## PROBLEM TO SOLVE
Up to and including the final line, please copy every line exactly, starting from the one that contains "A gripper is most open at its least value" in the material below.

+-------+

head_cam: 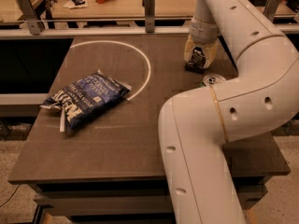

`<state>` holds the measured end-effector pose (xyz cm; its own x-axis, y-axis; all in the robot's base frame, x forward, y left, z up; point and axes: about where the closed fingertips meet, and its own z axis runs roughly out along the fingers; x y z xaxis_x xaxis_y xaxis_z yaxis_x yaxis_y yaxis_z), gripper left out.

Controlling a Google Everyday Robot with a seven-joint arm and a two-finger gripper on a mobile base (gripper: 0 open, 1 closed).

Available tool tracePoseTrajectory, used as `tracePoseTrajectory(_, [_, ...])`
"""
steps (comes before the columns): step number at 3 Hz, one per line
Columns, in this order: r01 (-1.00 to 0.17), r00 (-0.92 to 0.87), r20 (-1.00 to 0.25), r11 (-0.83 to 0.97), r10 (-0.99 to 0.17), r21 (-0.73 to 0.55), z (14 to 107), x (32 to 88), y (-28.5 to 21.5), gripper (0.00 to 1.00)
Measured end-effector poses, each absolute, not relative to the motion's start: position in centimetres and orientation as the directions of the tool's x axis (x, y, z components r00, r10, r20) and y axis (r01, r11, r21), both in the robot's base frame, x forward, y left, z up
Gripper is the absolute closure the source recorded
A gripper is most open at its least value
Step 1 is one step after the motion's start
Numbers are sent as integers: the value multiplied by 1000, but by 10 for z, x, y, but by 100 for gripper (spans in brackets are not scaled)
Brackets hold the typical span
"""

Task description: Move rxbar chocolate near blue chip bag

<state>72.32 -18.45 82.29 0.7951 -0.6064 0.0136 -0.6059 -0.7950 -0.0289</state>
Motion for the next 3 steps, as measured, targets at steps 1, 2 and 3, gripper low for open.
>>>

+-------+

## THE ANSWER
A gripper is most open at its least value
Step 1 is one step after the motion's start
Numbers are sent as integers: the value multiplied by 1000, but by 10 for z, x, y, but by 100 for gripper (spans in brackets are not scaled)
Brackets hold the typical span
"""

Task description: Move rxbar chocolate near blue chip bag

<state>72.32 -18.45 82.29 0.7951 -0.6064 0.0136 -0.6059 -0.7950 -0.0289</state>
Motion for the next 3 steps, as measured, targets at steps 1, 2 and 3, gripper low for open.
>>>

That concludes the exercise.